WHAT TO DO:
Search the material below for the string "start" and extract each line that has it.

RECORDED INFORMATION:
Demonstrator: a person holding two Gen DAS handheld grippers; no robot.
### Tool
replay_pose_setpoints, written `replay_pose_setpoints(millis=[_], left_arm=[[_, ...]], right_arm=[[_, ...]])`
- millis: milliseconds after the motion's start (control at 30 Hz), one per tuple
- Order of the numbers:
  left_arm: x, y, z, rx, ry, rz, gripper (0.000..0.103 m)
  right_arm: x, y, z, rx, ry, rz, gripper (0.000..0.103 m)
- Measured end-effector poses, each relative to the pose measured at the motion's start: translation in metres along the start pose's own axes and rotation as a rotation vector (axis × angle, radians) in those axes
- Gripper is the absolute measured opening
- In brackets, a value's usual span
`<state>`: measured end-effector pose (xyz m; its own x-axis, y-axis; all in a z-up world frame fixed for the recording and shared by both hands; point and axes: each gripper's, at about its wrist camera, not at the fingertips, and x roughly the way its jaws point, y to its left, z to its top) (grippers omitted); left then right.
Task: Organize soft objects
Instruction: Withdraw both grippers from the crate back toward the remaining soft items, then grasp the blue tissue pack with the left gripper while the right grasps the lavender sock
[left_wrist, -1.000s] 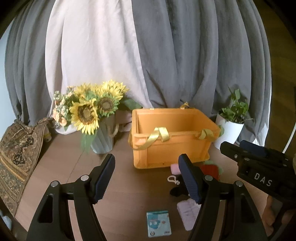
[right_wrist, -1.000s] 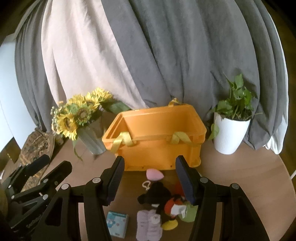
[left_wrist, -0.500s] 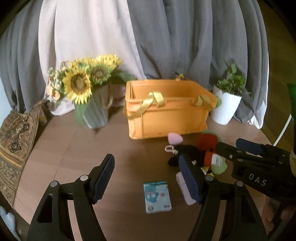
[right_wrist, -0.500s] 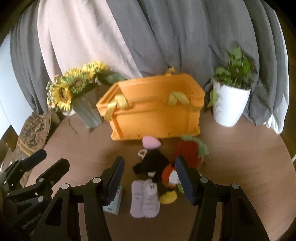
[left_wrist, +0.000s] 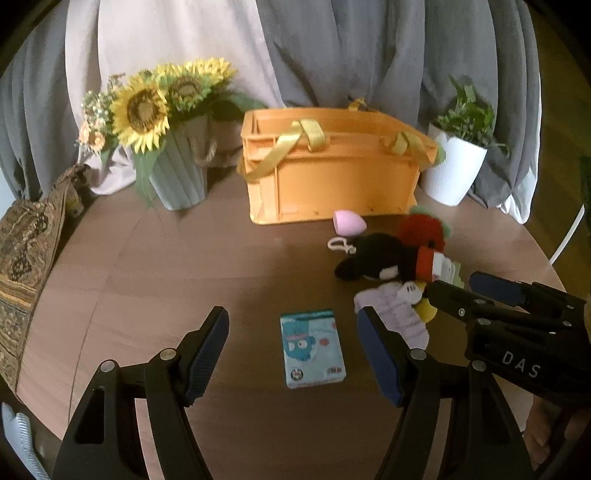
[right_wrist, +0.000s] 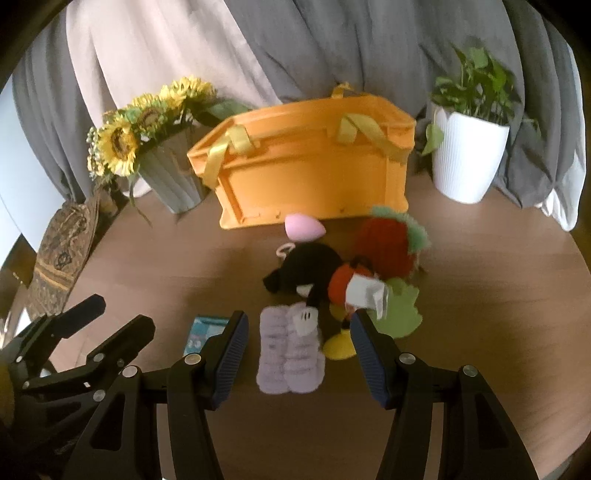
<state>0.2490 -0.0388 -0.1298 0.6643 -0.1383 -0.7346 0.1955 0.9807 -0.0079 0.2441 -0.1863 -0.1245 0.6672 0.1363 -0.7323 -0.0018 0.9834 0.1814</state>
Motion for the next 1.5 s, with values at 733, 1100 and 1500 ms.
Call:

OUTPUT OF THE EXERCISE:
- millis: milliseconds after the motion's start (control at 30 Hz), one per tuple
- Measured end-effector poses, each relative to the pose measured at the motion's start: translation in metres along the start pose's own axes and rotation as a rotation vector (axis × angle, radians) in those axes

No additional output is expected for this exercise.